TASK OBJECTIVE: What is the number of lines below that hold "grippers"? Answer with that number only.

EXERCISE DATA:
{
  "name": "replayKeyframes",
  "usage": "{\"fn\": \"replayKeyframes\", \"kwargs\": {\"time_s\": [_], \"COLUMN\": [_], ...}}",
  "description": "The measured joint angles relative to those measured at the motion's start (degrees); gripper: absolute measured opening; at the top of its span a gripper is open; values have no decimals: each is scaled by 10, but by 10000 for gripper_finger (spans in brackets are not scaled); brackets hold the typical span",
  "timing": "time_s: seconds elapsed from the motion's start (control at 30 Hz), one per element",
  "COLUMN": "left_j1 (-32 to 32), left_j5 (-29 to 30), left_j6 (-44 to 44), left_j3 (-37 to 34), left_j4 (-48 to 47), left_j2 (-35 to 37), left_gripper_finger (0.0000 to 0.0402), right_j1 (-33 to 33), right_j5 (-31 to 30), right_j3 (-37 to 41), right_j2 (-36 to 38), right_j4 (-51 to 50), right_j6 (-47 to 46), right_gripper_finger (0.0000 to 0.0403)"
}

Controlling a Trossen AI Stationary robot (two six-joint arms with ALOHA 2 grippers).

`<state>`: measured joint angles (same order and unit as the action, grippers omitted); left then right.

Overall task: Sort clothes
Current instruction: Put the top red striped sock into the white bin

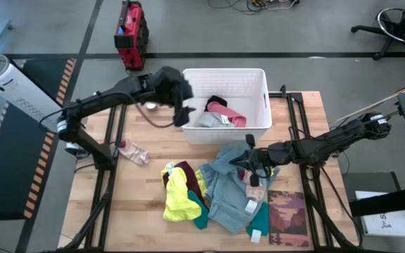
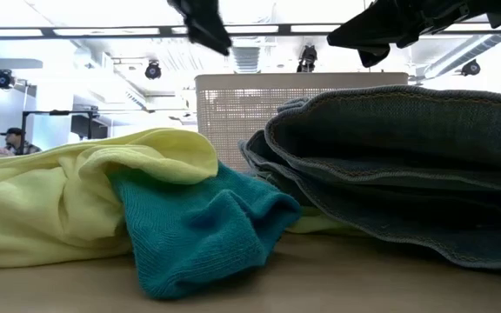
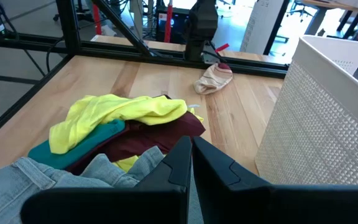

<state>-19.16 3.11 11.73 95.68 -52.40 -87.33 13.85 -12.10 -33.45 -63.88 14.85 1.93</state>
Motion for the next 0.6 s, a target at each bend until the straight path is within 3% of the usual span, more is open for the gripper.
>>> {"fn": "replayKeyframes", "kwargs": {"time_s": [0.2, 0.47, 0.6], "left_j1": [49, 98, 110], "left_j5": [54, 50, 10], "left_j6": [-101, -197, -268], "left_j3": [-69, -242, -318], "left_j4": [-57, -61, -62], "left_j2": [87, 229, 286], "left_gripper_finger": [208, 209, 214], "right_j1": [0, 2, 2], "right_j5": [0, 5, 5], "right_j3": [0, 0, 0], "right_j2": [0, 0, 0], "right_j4": [0, -1, -3], "right_j6": [0, -20, -19], "right_gripper_finger": [0, 0, 0]}}
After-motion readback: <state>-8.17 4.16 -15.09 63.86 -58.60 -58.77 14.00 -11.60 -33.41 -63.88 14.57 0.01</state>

RESPONSE BOX: 2